Instructions for the task. Leave out all pictures. Return exactly the lines from the top of the material through the line containing "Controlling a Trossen".
%%
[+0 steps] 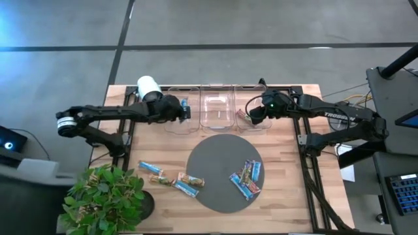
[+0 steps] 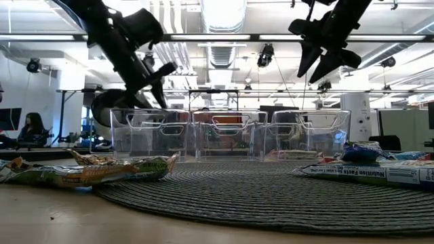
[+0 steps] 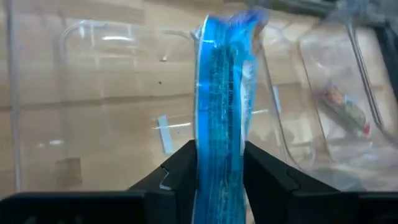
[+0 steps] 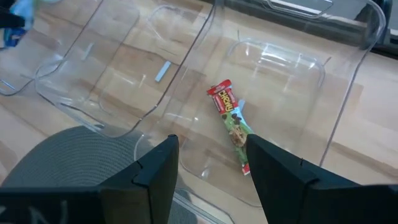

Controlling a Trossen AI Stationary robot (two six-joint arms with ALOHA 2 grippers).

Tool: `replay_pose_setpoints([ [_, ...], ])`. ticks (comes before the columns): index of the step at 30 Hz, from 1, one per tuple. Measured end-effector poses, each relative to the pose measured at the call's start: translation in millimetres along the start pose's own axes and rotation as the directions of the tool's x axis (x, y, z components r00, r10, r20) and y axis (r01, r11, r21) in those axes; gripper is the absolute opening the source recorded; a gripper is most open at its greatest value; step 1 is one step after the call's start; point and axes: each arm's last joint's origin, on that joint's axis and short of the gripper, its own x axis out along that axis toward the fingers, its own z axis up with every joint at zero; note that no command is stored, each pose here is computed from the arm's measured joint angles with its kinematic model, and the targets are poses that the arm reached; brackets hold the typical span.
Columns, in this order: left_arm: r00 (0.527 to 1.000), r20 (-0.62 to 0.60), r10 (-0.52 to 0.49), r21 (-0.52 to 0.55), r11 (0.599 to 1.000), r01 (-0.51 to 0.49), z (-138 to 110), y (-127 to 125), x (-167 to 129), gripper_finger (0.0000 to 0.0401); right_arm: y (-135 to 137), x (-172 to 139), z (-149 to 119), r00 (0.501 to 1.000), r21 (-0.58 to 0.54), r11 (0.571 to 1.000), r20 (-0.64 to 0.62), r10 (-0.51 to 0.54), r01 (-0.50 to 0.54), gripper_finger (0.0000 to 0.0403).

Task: Pick and place Granola Bars by type
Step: Put the blue granola bar into the left bin, then put the yellow granola bar into the middle bin

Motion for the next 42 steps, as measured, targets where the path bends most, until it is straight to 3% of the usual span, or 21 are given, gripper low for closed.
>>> replay_pose_setpoints([
  [9,1.000,0.022,0.015,0.094,0.995,-0.017,9,-3,-21,0.0132,-3,0,-4,0.999,-0.079,0.997,-0.043,-0.021,0.017,0.0178],
  [13,0.981,-0.106,-0.161,0.204,0.962,0.180,8,-15,-42,0.0132,-3,0,-8,0.992,-0.185,0.982,-0.123,0.010,-0.033,0.0178],
  [16,0.933,-0.222,-0.282,0.343,0.874,0.345,-5,-24,-61,0.0131,0,-2,-13,0.986,-0.221,0.972,-0.161,0.043,-0.078,0.0178],
  [20,0.878,-0.311,-0.363,0.482,0.736,0.475,-29,-34,-84,0.0131,4,-5,-22,0.978,-0.261,0.961,-0.204,0.037,-0.091,0.0178],
  [26,0.790,-0.474,-0.389,0.634,0.471,0.613,-73,-44,-109,0.0131,21,-13,-44,0.961,-0.433,0.881,-0.265,0.081,-0.194,0.0178],
  [32,0.768,-0.607,-0.204,0.694,0.337,0.637,-121,-38,-114,0.0131,29,-7,-51,0.958,-0.417,0.891,-0.282,0.060,-0.179,0.0178],
  [37,0.786,-0.618,0.025,0.777,0.175,0.605,-155,-27,-101,0.0131,32,3,-54,0.953,-0.419,0.894,-0.302,0.026,-0.157,0.0178],
  [42,0.780,-0.613,0.127,0.790,0.123,0.601,-177,-24,-90,0.0131,34,8,-55,0.950,-0.422,0.895,-0.312,0.008,-0.146,0.0178],
])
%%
Problem solution.
[+0 steps] 
[+0 steps] 
[+0 steps] 
[+0 steps] 

Controlling a Trossen AI Stationary robot (two six-joint arms with ALOHA 2 grippers).

Nothing more remains to be added to this answer.